Residents in earshot said it was agonizing to listen, day after day, to the clear-cutting of those exquisite groves. And for what? After more than two years of struggle, protesters knew at last that their well-informed arguments had fallen on deaf ears because the purpose of the overland route – indeed the entire Sea to Sky upgrade – is not to improve safety or even speed traffic to Whistler for the 2010 Winter Games. Those excuses allowed the government to accelerate the project by four years, which according to the auditor general has increased costs by more than half a billion dollars.
The prime motive is now clear. It is real estate development. After a government spokesperson denied there had been discussions, in June The Province newspaper quoted a confidential letter by West Vancouver’s environmental co-ordinator which said: “...It has come to our attention that the Ministry of Transportation and the private landowner [British Properties] are negotiating access from this new road to their land.” For what? A sprawling development of 1,800 luxury houses.
Squamish, hungry for property-tax revenue, is using the Sea to Sky upgrade to promote itself as a bedroom for Vancouver, and developments are planned up and down the 100 km corridor.
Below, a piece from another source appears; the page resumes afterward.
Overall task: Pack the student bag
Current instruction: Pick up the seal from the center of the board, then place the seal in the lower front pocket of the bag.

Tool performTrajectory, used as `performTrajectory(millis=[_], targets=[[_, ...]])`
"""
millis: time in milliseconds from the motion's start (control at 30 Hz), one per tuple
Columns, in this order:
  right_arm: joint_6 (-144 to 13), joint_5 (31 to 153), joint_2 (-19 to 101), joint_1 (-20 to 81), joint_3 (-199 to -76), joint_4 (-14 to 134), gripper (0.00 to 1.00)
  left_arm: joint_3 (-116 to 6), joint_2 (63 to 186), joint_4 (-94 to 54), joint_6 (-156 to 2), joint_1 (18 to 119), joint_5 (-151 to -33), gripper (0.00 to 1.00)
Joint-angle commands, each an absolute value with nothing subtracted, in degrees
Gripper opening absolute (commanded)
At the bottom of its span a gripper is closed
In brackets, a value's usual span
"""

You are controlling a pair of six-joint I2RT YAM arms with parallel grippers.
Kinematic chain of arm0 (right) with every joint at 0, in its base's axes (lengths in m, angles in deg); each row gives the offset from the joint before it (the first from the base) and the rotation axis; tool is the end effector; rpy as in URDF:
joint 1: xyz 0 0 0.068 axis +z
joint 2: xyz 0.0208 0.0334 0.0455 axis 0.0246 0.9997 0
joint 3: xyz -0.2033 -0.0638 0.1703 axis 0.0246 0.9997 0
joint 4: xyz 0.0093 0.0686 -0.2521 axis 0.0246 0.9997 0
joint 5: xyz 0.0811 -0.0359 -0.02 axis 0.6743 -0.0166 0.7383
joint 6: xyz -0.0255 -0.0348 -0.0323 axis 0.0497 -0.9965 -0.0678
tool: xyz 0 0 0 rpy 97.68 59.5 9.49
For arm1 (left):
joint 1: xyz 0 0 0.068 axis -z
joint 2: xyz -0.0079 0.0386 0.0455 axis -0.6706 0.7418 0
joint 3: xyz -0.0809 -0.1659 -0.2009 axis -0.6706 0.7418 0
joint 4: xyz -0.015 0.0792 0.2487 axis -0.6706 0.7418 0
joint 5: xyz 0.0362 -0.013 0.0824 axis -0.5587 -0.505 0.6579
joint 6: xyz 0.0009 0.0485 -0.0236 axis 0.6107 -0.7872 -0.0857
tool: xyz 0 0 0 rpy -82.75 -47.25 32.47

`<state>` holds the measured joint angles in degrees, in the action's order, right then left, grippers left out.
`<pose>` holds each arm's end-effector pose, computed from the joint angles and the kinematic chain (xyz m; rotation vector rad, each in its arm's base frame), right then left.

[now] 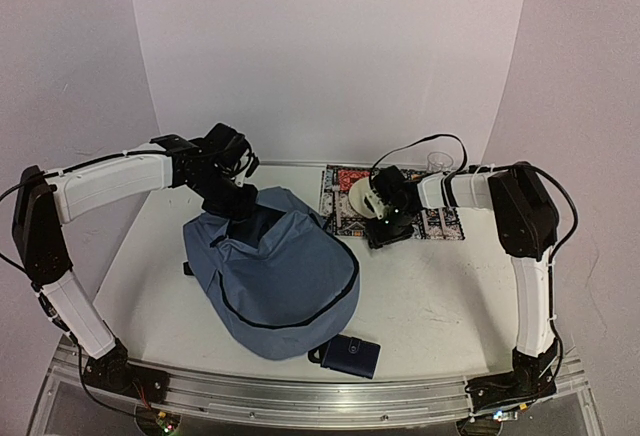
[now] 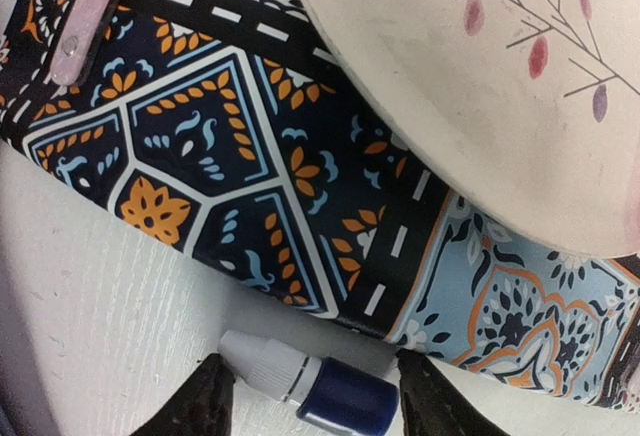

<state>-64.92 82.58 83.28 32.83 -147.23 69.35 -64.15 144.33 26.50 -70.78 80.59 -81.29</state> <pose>0.4007 0.2436 0.1487 -0.4866 2.3747 0.2796 0.2769 -0.2183 0.2849 0.4495 2.5728 -0.3130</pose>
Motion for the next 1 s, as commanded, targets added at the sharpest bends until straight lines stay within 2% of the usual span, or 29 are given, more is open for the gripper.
performTrajectory(millis=[0, 167, 267, 333, 467, 600, 967], targets=[[-63.8, 83.1, 85.4, 33.0, -147.4, 71.9, 0.48, -65.0, 142.1, 25.0, -70.4, 80.5, -80.2, 0.00], [-63.8, 83.8, 83.6, 33.8, -145.5, 71.9, 0.31, -64.5, 141.5, 25.0, -70.2, 80.4, -80.0, 0.00], [-63.5, 83.8, 82.1, 34.5, -143.5, 71.7, 0.25, -64.2, 141.4, 25.0, -70.1, 80.4, -79.9, 0.00], [-63.3, 84.7, 81.5, 35.0, -142.2, 71.5, 0.16, -64.3, 141.3, 24.9, -70.0, 80.4, -80.0, 0.00], [-62.8, 85.6, 80.0, 35.8, -140.9, 71.4, 0.07, -64.6, 141.6, 24.9, -70.0, 80.4, -80.4, 0.00], [-61.2, 87.5, 76.5, 36.0, -138.6, 71.3, 0.01, -64.6, 141.6, 25.0, -70.0, 80.4, -80.7, 0.00], [-55.8, 92.1, 62.6, 38.1, -137.2, 71.5, 0.02, -65.2, 141.5, 24.8, -69.9, 80.4, -80.7, 0.00]])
While congestion on this route will mean fat profits for the maintenance contractor, it will also clog the Lions Gate bridge, fuelling demands for a third crossing and a downtown freeway to Highway 1.
It will worsen what it was supposed to fix: the winding two-lane stretch between Lion’s Bay and Porteau Cove will be even more dangerous, and the Eagleridge diversion will be one of the most perilous paved roads in the province.
The protesters are not giving up. Their appeal of the injunction is before the court. By locating active nests of protected birds, they have delayed the destruction of the Larsen wetlands. They continue to call for a halt to this dangerous diversion and to the breaking of our Olympic promise.
Coalition president Dennis Perry has warned that Eagleridge is the “canary in the coal mine.” Citizens who are justifiably alarmed about the Gateway program, Deltaport expansions and depletion of the Agricultural Land Reserve, and who are similarly frustrated by lies, insincere “consultations” and secretive P3s are joining forces in a regional campaign of civic education and action.
The Eagleridge protesters could have been consumed by rage and despair, but they continue to be motivated by their love of nature and concern for human safety. These defenders of our environment and the public trust deserve our full support.